Two Categorical Variables
We previously considered an example about a survey administered to 41 statistics students. Each student reported his or her gender, along with whether he or she preferred Coke-brand beverages, Pepsi-brand beverages, or neither. For reference, here is that data set:
gender | beverage |
female | coke |
female | coke |
female | coke |
female | coke |
female | coke |
female | coke |
female | coke |
female | pepsi |
female | pepsi |
female | pepsi |
female | pepsi |
female | pepsi |
female | pepsi |
female | pepsi |
female | pepsi |
female | pepsi |
female | pepsi |
female | neither |
female | neither |
female | neither |
female | neither |
female | neither |
female | neither |
female | neither |
female | neither |
male | coke |
male | coke |
male | coke |
male | coke |
male | coke |
male | coke |
male | coke |
male | coke |
male | coke |
male | pepsi |
male | pepsi |
male | pepsi |
male | pepsi |
male | neither |
male | neither |
male | neither |
Let's investigate whether there might be a relationship between these two categorical variables (gender and beverage). We might ask the question, "Are the beverage preferences the same for males and females?" Or, in other words, "Is beverage preference independent of gender?"

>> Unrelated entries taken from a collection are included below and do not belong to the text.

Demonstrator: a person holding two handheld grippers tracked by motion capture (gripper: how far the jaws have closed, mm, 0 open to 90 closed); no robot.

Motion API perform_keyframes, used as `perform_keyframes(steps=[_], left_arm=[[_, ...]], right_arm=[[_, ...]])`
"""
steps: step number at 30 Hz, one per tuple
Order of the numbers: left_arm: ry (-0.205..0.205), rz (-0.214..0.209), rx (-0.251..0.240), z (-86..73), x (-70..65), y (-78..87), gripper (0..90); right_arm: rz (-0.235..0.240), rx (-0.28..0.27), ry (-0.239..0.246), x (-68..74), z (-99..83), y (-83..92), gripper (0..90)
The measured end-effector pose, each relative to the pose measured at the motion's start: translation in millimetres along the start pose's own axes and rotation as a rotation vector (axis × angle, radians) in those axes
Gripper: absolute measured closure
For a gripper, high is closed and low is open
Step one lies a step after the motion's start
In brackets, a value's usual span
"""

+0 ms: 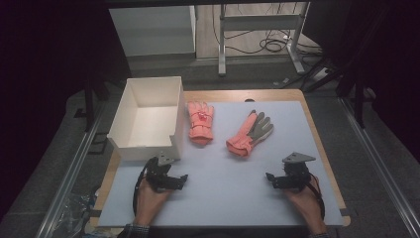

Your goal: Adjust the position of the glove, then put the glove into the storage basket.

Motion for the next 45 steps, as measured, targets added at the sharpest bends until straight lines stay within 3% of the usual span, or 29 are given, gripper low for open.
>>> perform_keyframes(steps=[24, 27, 34, 39, 41, 45], left_arm=[[-0.001, 0.002, 0.000, -0.1, -0.1, 0.0, 1.4], [-0.001, 0.002, -0.001, -0.1, -0.1, 0.0, 1.5], [0.000, 0.001, -0.001, -0.1, -0.1, 0.0, 1.5], [0.000, 0.001, -0.001, -0.1, 0.0, 0.0, 1.5], [0.001, 0.001, -0.001, -0.1, 0.0, 0.0, 1.5], [0.001, 0.001, -0.001, -0.1, 0.0, 0.0, 1.5]], right_arm=[[0.000, 0.027, -0.014, 0.1, 4.1, 1.2, 13.2], [0.043, 0.007, -0.061, -0.8, 10.1, 3.3, 13.5], [0.016, 0.003, -0.032, -4.6, 22.9, 9.4, 16.8], [0.024, -0.020, -0.016, -10.1, 36.2, 11.4, 22.5], [0.049, -0.011, 0.018, -13.7, 41.4, 8.6, 29.8], [0.052, -0.019, 0.016, -18.9, 50.3, 2.8, 34.7]])
Point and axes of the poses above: each handheld gripper's, and its own axes: y roughly backward along the jaws, z roughly out of its top, x roughly to its left, the point moved 4 cm from there along -y, roughly forward along the jaws, and after that the axes turned 10 degrees about y, right-handed, at the moved point
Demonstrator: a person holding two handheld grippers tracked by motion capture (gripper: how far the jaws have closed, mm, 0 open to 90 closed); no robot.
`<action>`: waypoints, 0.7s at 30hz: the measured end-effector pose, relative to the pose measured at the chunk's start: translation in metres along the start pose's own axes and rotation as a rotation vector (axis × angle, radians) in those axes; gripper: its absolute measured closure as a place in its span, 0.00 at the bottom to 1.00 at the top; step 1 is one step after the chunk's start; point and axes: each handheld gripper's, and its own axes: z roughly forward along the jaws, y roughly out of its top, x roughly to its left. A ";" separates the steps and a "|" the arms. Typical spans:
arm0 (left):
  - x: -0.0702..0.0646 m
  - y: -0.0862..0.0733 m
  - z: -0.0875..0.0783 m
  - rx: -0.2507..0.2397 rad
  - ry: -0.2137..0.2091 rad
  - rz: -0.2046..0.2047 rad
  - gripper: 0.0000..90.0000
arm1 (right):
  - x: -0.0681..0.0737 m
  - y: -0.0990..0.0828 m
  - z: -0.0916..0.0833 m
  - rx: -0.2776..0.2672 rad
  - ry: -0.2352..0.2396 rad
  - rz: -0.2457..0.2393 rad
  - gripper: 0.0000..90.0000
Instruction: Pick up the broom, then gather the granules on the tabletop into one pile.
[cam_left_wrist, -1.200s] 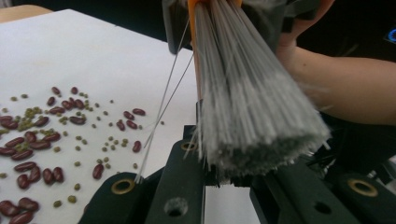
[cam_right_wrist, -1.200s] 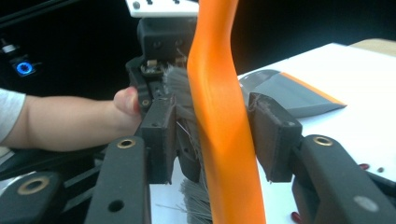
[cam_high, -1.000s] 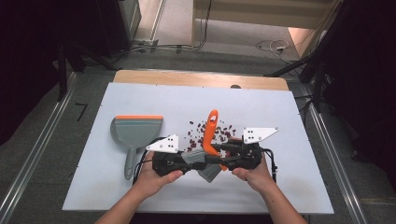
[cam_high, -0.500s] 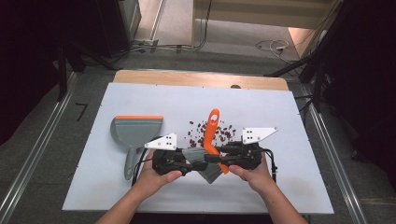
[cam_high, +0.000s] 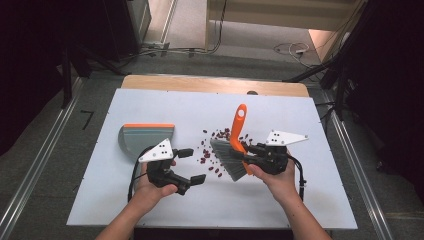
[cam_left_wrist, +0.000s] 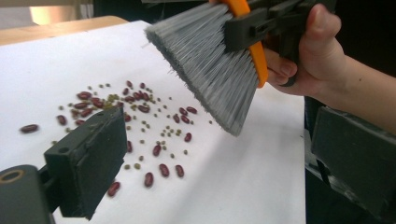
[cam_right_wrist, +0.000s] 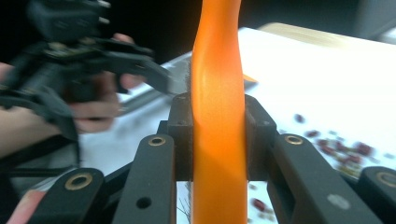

One way to investigate this question is to create a two-way table:
female | male | |
Coke | 7 | 9 |
Pepsi | 10 | 4 |
neither | 8 | 3 |
Note that each category of the beverage variable gets its own row, and each category of the gender variable gets its own column. This particular two-way table is a special type of two-way table called a contingency table: it is the result of surveying a single group (the 41 statistics students) and classifying them according to two variables (gender and beverage). If we had considered two or more groups (say students in a statistics class, students in a calculus class and students in a differential equations class) and classified them according to a single variable (beverage preference) then we would have a two-way table but not a contingency table. (This difference is a subtle one, to be sure, but will become important later in the course.)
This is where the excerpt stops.